Ganesh Hegde

Effect of realistic metal electronic structure on the lower limit of contact resistivity of epitaxial metal-semiconductor contacts

The effect of realistic metal electronic structure on the lower limit of resistivity in [100] oriented n-Si is investigated using full band Density Functional Theory and Semi-Empirical Tight Binding calculations. It is shown that the “ideal metal” assumption may fail in some situations and, consequently, underestimate the lower limit of contact resistivity in n-Si by at least an order of magnitude at high doping concentrations. The mismatch in transverse momentum space in the metal and the semiconductor, the so-called “valley filtering effect,” is shown to be sensitive to the details of the transverse boundary conditions for the unit cells used. The results emphasize the need for explicit inclusion of the metal atomic and electronic structure in the atomistic modeling of transport across metal-semiconductor contacts.

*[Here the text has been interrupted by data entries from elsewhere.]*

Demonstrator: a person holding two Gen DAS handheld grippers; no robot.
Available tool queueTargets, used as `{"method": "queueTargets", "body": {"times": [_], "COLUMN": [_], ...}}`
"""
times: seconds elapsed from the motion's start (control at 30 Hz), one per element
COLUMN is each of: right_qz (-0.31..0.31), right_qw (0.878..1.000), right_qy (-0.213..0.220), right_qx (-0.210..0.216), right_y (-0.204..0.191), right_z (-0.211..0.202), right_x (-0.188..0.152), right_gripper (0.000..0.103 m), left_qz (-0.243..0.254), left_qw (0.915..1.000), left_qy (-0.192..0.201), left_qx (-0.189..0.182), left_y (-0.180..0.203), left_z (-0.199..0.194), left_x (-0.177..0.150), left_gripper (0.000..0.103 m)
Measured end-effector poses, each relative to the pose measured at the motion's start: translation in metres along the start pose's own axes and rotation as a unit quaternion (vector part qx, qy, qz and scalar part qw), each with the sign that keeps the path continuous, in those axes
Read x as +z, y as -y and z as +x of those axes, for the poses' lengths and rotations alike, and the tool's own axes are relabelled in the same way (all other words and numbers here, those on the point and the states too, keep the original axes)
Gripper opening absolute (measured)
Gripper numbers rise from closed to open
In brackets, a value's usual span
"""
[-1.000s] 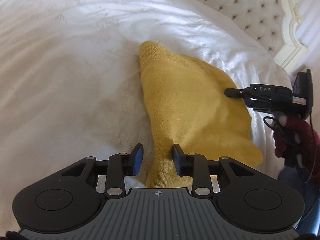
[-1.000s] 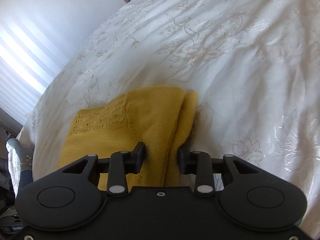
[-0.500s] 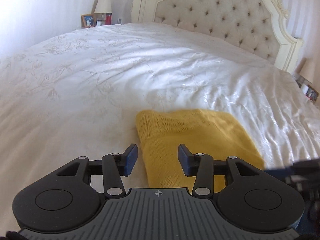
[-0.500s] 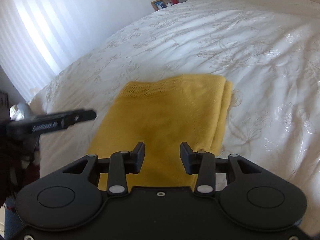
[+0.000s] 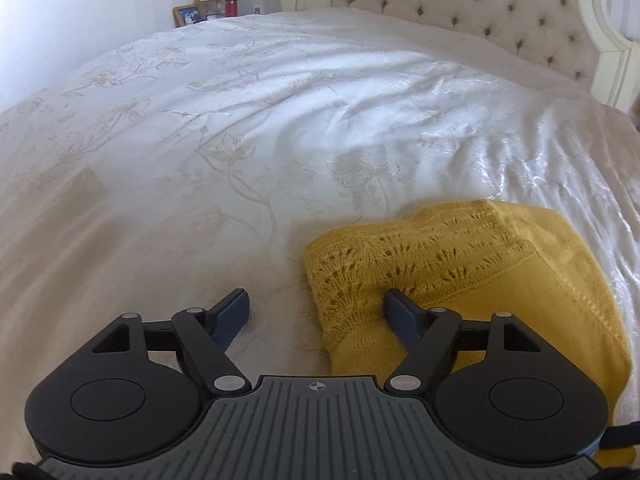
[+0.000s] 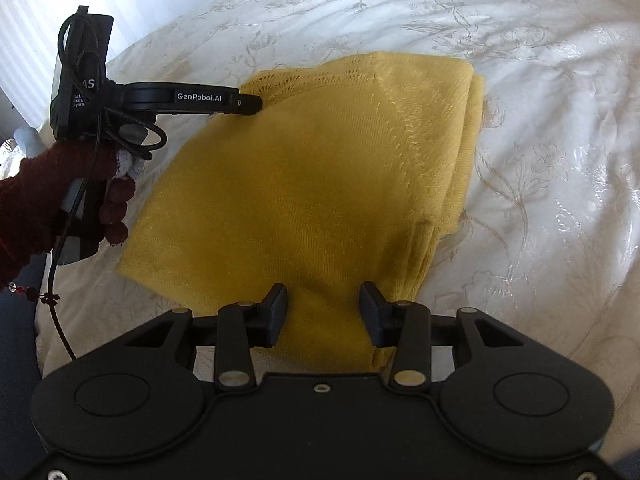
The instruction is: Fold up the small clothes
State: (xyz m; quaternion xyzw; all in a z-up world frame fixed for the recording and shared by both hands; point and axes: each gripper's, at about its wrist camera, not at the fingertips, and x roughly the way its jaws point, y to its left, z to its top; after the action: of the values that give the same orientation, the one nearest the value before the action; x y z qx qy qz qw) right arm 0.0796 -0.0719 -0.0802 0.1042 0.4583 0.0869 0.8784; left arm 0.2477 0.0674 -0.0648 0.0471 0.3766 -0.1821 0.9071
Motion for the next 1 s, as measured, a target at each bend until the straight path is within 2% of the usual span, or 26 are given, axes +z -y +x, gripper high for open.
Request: {"method": "queueTargets", "body": {"times": [0.13,0.23,0.33,0.37,0.4,0.43,0.57,0.73,1.0], "right_qz": [-0.002,0.002,0.004,0.003,0.003,0.005,0.015,0.028,0.05], "right_qw": [1.0,1.0,1.0,1.0,1.0,1.0,0.999,0.995,0.984], "right_qy": [0.0,0.003,0.006,0.009,0.011,0.012,0.04,0.069,0.144], "right_qx": [-0.004,0.001,0.002,0.001,-0.002,-0.005,-0.006,-0.059,-0.092], "right_y": [-0.003,-0.003,-0.006,-0.009,-0.011,-0.011,-0.01,-0.012,-0.015], "right_z": [-0.003,-0.007,-0.014,-0.019,-0.022,-0.027,-0.046,-0.063,-0.087], "right_x": [-0.002,-0.005,-0.008,-0.012,-0.014,-0.017,-0.03,-0.041,-0.05], "right_gripper": [0.051,0.058,0.074,0.086,0.097,0.1,0.102,0.102,0.102], "left_qz": [-0.036,-0.056,-0.041,-0.036,-0.033,-0.032,-0.046,-0.065,-0.021], "left_qw": [0.9992,0.998,0.9991,0.9993,0.9994,0.9995,0.9989,0.9978,0.9995], "left_qy": [-0.007,-0.01,-0.004,-0.002,0.0,0.003,-0.002,-0.003,-0.003], "left_qx": [-0.017,-0.027,-0.01,-0.009,-0.007,-0.006,0.008,0.016,0.024], "left_y": [-0.009,-0.012,-0.006,-0.005,-0.003,-0.001,0.006,0.019,0.058], "left_z": [-0.01,-0.025,-0.046,-0.053,-0.061,-0.069,-0.093,-0.12,-0.152], "left_x": [0.0,-0.001,-0.007,-0.009,-0.013,-0.016,-0.034,-0.057,-0.081], "left_gripper": [0.078,0.079,0.084,0.087,0.098,0.102,0.103,0.103,0.103]}}
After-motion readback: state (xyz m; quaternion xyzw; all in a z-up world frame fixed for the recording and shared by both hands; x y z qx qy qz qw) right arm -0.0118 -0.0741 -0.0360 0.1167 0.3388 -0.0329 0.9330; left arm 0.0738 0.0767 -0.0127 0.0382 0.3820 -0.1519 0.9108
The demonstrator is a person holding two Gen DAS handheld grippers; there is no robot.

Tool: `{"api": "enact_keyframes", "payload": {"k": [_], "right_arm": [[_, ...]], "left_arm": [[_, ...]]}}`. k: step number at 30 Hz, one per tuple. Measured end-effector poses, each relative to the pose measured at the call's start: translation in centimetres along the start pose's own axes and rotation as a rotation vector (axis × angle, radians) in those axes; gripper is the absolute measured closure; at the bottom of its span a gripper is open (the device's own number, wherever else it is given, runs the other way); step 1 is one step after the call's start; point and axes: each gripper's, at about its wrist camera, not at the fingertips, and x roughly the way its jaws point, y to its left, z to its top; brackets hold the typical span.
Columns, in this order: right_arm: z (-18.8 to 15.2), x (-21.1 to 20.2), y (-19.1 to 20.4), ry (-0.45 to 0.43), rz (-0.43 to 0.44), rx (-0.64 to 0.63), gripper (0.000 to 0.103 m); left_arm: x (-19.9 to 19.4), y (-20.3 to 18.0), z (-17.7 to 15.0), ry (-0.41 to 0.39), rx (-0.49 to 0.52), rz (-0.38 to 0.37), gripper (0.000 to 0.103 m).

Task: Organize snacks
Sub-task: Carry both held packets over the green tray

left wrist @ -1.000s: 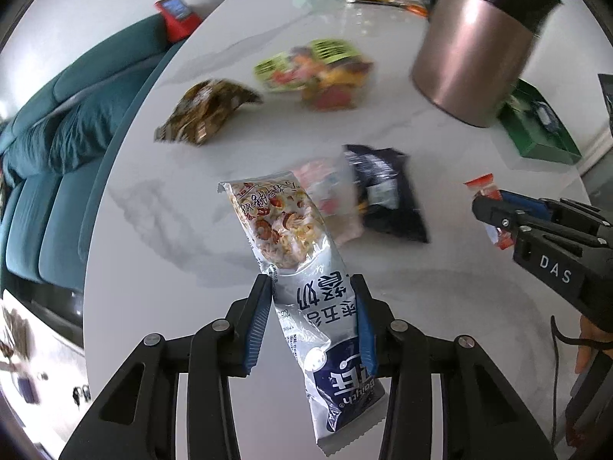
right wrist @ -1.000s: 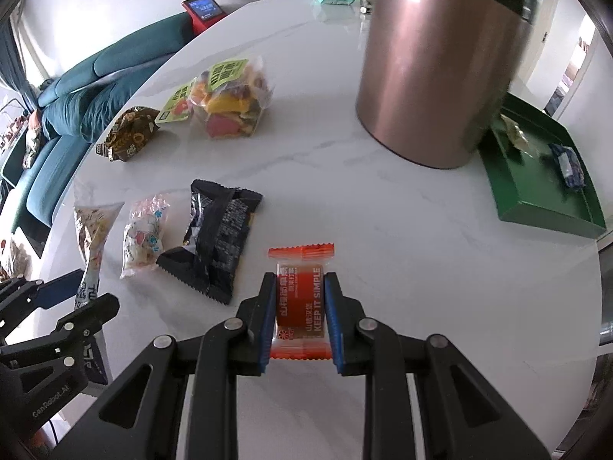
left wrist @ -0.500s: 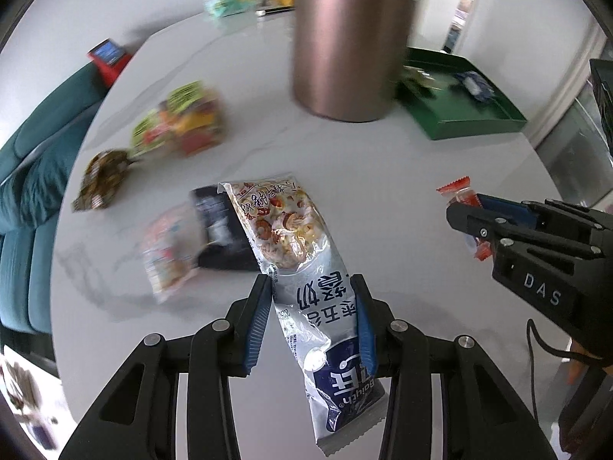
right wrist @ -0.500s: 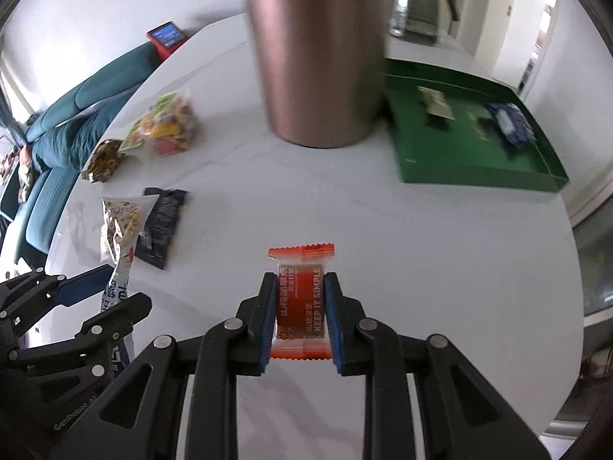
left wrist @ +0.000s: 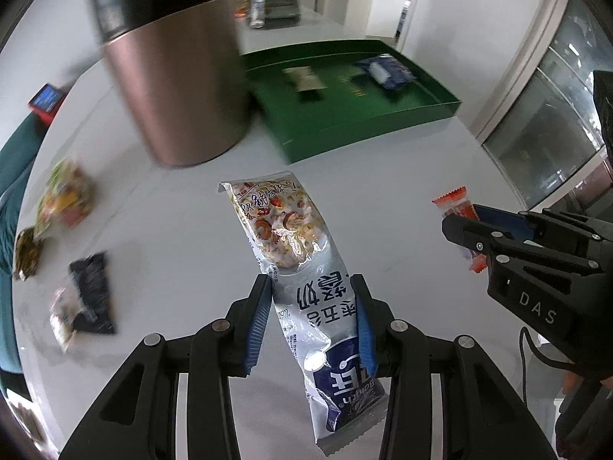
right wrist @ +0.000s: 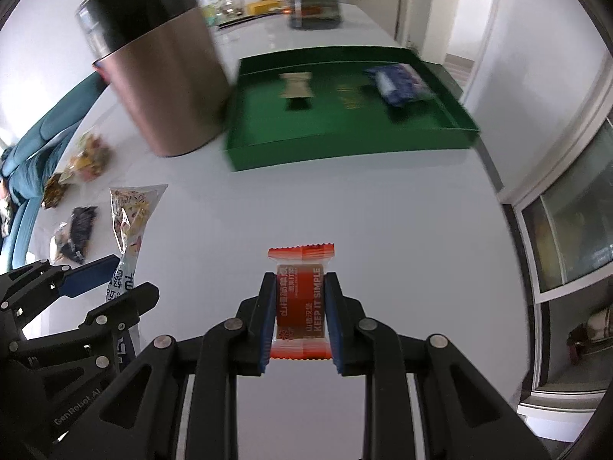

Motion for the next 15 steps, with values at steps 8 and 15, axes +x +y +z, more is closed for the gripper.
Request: {"api": "enact_keyframes", "payload": {"k": [8, 15], "right_arm": [[2.6, 0.2, -6.7, -0.017, -0.005, 0.009, 0.102], [6.2, 1.0, -9.7, -0.040, 0.011, -0.031, 0.102]], "left_arm": [[2.1, -4.8, 4.4, -0.021, 0.015, -0.003, 0.067], [3.5, -6.0, 8.3, -0.051, -0.021, 0.020, 0.067]]}}
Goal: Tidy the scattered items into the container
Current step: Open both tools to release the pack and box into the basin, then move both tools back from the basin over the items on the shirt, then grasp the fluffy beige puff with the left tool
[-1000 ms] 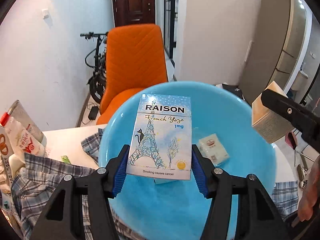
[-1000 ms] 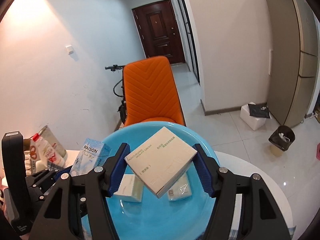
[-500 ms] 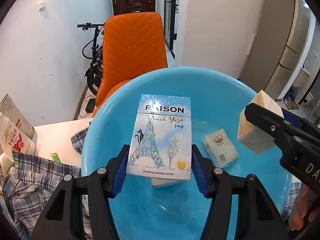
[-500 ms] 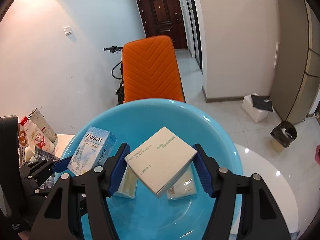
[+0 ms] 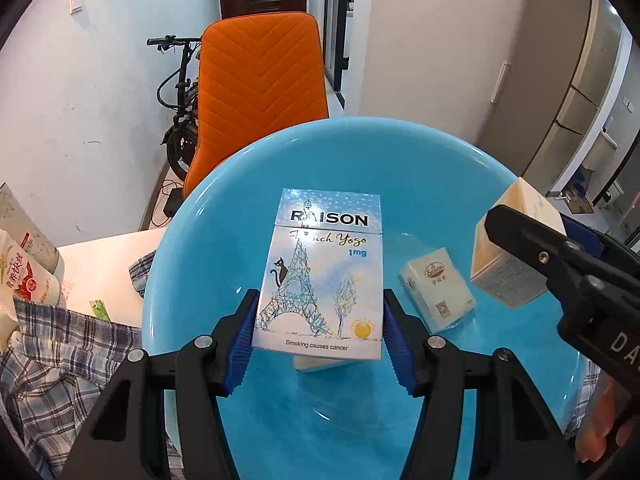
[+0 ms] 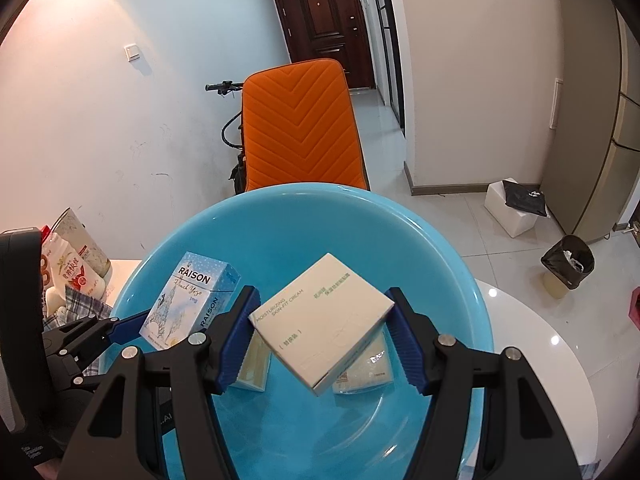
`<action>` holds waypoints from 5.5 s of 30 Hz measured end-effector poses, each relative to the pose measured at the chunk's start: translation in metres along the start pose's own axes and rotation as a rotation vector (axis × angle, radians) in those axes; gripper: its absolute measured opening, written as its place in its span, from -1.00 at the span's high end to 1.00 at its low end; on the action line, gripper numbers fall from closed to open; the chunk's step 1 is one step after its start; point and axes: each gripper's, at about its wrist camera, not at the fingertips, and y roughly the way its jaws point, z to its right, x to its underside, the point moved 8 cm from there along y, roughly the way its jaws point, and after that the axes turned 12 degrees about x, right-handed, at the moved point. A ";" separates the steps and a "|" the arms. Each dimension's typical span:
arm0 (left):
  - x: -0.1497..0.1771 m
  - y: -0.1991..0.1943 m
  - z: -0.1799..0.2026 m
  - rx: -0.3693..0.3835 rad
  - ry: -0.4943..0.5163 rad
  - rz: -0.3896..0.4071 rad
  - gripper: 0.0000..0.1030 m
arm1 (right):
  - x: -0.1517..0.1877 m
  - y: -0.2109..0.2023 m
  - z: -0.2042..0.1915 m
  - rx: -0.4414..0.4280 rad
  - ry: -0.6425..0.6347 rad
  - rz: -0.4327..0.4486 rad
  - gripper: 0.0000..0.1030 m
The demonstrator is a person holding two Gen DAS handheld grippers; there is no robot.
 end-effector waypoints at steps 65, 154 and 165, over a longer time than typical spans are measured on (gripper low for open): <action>0.045 -0.093 0.042 -0.002 0.072 0.007 -0.66 | 0.025 -0.087 -0.006 -0.004 -0.039 0.022 -0.82; 0.379 -0.204 -0.066 -0.234 -0.101 0.025 -0.66 | 0.350 -0.202 -0.032 -0.097 -0.145 0.021 -0.83; 0.378 -0.172 -0.082 -0.195 -0.136 -0.041 -0.66 | 0.348 -0.203 -0.030 -0.091 -0.140 0.014 -0.83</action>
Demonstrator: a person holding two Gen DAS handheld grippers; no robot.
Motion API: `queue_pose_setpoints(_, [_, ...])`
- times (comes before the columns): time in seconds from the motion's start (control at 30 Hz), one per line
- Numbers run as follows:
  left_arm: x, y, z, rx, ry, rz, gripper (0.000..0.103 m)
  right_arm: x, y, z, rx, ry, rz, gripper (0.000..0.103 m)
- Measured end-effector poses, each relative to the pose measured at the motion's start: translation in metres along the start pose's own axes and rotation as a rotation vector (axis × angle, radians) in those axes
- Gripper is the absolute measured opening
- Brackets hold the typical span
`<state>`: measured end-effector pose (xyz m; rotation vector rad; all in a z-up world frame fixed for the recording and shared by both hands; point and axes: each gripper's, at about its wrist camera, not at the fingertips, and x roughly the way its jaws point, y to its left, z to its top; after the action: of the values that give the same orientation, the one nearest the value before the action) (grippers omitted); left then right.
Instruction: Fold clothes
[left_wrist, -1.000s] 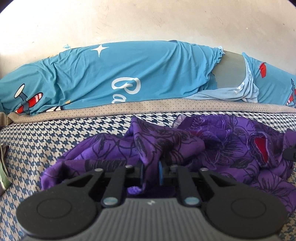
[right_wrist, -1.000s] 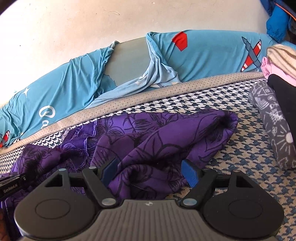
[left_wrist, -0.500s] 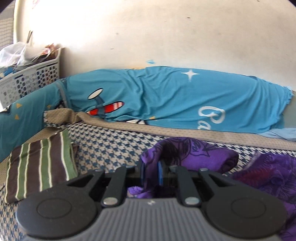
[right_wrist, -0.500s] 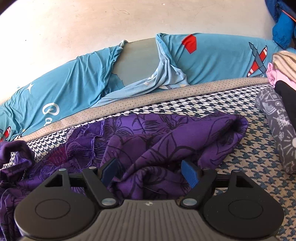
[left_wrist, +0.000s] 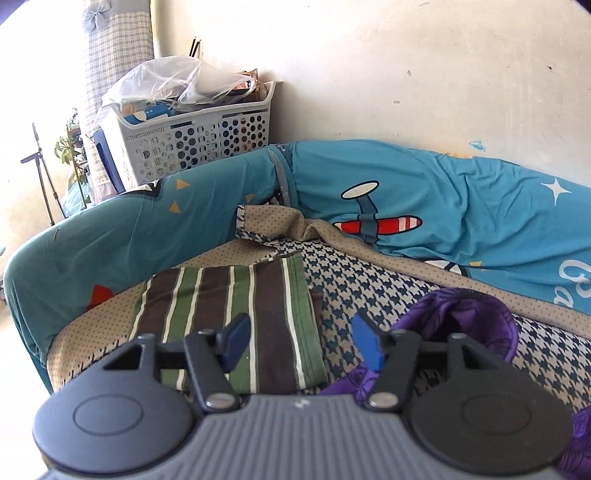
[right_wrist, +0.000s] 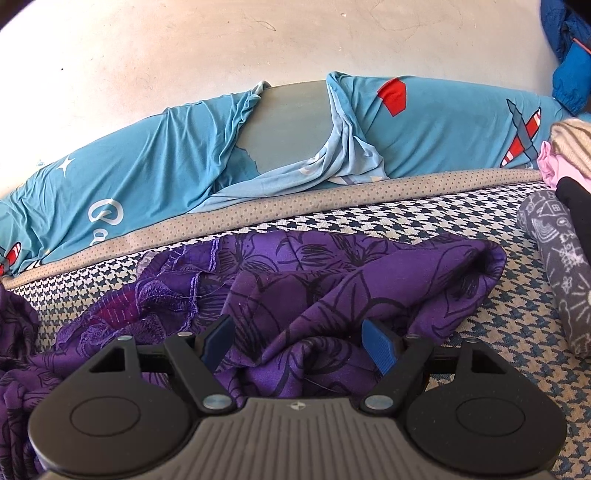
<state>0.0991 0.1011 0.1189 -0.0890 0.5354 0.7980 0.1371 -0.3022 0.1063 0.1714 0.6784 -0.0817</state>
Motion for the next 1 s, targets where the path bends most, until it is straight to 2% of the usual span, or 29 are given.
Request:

On the feasibility of ab initio electronic structure calculations for Cu using a single s orbital basis

The accuracy of a single s-orbital representation of Cu towards enabling multi-thousand atom ab initio calculations of electronic structure is evaluated in this work. If an electrostatic compensation charge of 0.3 electron per atom is used in this basis representation, the electronic transmission in bulk and nanocrystalline Cu can be made to compare accurately to that obtained with a Double Zeta Polarized basis set. The use of this representation is analogous to the use of single band effective mass representation for semiconductor electronic structure. With a basis of just one s-orbital per Cu atom, the representation is extremely computationally efficient and can be used to provide much needed ab initio insight into electronic transport in nanocrystalline Cu interconnects at realistic dimensions of several thousand atoms.

Is electron transport in nanocrystalline Cu interconnects surface dominated or grain boundary dominated

Through controlled numerical experiments using first principles density functional theory based electron transport, we find that surface effects can dominate electron transport in nanocrystalline Cu interconnects, even in transport regimes that have been interpreted as grain boundary dominated. We find that the role of the surface relative to that of the grain boundaries is sensitive to the degree of Grain Orientation Anisotropy. The implications for interconnect resistance engineering are also discussed.

Modulation of the Schottky barrier height for advanced contact schemes

Contact schemes for scaled Si, SiGe and Ge channel MOSFETs devices are discussed, consistent with an approach based on SiGe alloys with low Schottky Barrier Height (SBH) for pMOS and Si contacts for nMOS, making reduction of the SBH to nSi critical. Methods for SBH reduction, and their underlying mechanisms, are studied. Accurate cryogenic CV measurements were used to extract SBH. We show that chalcogenide segregation can be effective in lowering the SBH by a dipole effect, while MIS contacts have a partial un-pinning effect. SBH=0.00±0.01 eV was achieved.